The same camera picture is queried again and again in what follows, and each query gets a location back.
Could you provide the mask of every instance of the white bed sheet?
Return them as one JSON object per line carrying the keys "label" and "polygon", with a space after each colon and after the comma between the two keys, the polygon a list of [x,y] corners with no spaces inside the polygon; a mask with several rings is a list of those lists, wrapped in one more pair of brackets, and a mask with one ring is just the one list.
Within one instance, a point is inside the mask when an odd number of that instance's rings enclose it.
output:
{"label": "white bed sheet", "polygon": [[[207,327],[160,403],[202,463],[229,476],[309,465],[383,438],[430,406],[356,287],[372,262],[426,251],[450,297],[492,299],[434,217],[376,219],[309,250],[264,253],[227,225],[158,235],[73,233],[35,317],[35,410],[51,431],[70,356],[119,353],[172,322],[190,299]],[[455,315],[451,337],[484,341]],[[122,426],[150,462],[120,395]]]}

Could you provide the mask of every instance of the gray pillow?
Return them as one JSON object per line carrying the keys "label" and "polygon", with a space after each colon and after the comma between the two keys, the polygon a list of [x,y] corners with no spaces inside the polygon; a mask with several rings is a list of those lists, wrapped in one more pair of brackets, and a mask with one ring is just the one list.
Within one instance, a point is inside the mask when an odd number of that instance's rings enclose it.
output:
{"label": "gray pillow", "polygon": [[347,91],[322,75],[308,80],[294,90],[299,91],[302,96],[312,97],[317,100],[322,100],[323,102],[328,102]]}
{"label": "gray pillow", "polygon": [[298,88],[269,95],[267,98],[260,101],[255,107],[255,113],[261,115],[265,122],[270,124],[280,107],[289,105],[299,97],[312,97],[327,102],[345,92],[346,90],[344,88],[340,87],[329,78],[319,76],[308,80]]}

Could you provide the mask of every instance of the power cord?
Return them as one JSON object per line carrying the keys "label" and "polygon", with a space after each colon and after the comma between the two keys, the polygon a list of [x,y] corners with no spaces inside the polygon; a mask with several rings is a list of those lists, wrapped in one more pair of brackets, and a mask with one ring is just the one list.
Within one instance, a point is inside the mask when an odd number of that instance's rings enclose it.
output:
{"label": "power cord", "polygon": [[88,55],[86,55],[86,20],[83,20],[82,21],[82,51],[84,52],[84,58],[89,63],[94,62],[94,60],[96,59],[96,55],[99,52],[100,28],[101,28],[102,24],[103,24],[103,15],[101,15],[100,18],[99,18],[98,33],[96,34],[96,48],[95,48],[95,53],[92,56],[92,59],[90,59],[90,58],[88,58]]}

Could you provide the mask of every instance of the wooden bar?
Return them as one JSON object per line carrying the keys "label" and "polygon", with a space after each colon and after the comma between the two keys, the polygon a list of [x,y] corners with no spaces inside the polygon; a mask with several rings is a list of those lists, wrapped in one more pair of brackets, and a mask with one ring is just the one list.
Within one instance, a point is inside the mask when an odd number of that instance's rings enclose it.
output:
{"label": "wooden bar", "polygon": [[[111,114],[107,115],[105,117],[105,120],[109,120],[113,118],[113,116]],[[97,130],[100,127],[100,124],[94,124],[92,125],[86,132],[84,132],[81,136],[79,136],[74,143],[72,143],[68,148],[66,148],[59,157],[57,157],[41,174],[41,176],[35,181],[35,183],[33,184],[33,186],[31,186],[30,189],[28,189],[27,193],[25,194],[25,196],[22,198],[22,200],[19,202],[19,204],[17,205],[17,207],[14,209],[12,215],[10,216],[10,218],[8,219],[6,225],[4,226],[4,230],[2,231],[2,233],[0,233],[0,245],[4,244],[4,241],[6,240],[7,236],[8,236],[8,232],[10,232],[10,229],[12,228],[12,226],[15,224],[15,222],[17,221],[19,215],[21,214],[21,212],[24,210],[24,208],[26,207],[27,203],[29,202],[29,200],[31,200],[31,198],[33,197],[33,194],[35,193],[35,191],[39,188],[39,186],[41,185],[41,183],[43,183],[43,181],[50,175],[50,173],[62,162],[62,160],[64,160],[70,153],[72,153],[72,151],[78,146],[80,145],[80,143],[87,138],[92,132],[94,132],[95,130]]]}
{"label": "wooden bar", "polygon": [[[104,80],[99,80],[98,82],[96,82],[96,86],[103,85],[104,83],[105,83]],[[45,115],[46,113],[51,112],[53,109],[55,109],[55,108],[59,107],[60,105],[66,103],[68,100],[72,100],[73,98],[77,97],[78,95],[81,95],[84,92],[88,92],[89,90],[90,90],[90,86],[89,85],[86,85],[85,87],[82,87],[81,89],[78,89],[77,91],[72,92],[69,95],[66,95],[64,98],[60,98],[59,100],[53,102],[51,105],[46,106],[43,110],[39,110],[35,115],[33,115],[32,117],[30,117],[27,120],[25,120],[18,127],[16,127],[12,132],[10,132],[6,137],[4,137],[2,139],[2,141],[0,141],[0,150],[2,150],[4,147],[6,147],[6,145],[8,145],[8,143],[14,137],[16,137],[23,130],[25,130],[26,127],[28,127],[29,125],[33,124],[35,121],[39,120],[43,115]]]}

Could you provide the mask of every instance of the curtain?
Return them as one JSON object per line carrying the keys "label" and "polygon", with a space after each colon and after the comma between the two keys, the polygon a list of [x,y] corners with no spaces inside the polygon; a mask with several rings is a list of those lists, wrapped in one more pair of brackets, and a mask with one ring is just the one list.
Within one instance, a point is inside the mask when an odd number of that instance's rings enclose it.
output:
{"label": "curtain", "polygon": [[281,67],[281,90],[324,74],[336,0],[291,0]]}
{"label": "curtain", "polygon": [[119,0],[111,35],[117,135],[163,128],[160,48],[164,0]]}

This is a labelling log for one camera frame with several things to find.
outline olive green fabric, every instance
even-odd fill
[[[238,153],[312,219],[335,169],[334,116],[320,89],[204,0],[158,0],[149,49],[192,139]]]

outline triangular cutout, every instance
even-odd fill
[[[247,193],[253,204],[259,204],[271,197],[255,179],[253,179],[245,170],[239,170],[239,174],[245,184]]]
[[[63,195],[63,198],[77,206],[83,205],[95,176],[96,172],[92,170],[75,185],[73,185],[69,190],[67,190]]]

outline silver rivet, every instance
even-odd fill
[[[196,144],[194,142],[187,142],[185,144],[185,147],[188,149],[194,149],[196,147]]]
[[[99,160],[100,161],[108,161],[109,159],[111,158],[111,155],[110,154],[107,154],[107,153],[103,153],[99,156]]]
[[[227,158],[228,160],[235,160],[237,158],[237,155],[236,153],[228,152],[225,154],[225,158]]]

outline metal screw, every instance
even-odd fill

· · · · · · ·

> _Description of the task_: Start with the first line of the data and print every line exactly. The line containing "Could you provide the mask of every instance of the white" is the last one to include.

> _Task result_:
The same camera picture is queried again and again in what follows, and each query gets a location back.
Could you provide the mask of every instance of the white bed sheet?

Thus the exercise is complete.